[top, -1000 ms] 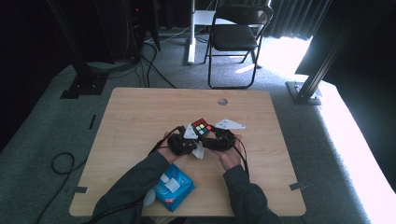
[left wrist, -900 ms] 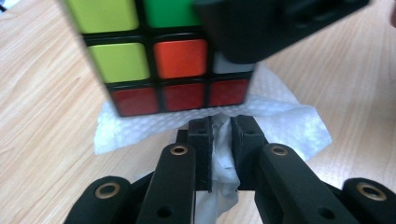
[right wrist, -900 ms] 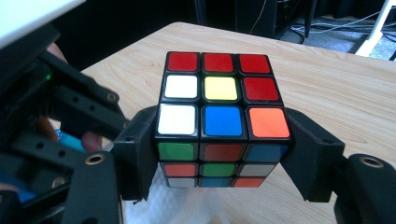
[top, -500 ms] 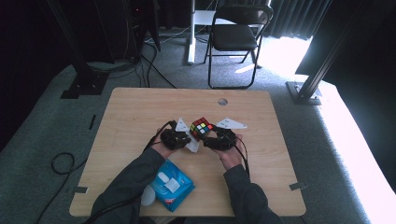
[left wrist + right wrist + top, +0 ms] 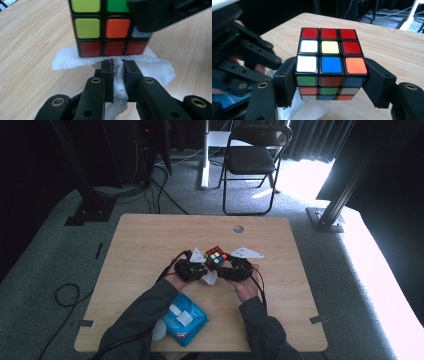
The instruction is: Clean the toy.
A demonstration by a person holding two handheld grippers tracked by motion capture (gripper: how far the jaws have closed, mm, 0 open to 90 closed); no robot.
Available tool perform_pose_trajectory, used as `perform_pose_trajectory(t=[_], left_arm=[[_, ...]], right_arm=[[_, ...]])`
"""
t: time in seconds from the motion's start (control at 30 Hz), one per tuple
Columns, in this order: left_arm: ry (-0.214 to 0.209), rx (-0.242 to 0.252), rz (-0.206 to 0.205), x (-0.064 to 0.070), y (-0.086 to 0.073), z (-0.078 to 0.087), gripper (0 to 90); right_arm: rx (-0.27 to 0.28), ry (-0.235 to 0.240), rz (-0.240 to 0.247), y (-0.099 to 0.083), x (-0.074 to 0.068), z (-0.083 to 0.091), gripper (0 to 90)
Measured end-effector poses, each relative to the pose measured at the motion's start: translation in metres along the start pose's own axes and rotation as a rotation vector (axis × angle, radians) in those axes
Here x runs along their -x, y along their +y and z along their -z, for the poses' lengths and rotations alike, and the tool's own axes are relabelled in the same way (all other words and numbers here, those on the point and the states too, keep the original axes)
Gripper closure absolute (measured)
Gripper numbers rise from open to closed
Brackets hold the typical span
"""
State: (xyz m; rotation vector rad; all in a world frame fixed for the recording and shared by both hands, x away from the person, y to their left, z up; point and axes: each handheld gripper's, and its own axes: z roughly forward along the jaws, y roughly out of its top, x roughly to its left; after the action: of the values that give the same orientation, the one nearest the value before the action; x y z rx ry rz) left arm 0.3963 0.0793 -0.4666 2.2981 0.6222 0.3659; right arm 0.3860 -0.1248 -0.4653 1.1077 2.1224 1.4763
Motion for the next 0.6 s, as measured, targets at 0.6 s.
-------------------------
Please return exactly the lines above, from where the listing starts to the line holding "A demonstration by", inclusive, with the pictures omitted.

** Your response **
[top, -1000 ms] 
[left wrist, -900 ms] 
[right wrist, -900 ms] 
[top, -500 ms] 
[left wrist + right wrist + top, +0 ms] 
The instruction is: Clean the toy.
A demonstration by a person holding two handheld grippers tracked by motion capture (gripper: how far the jaws have closed, mm, 0 open to 90 closed); no robot.

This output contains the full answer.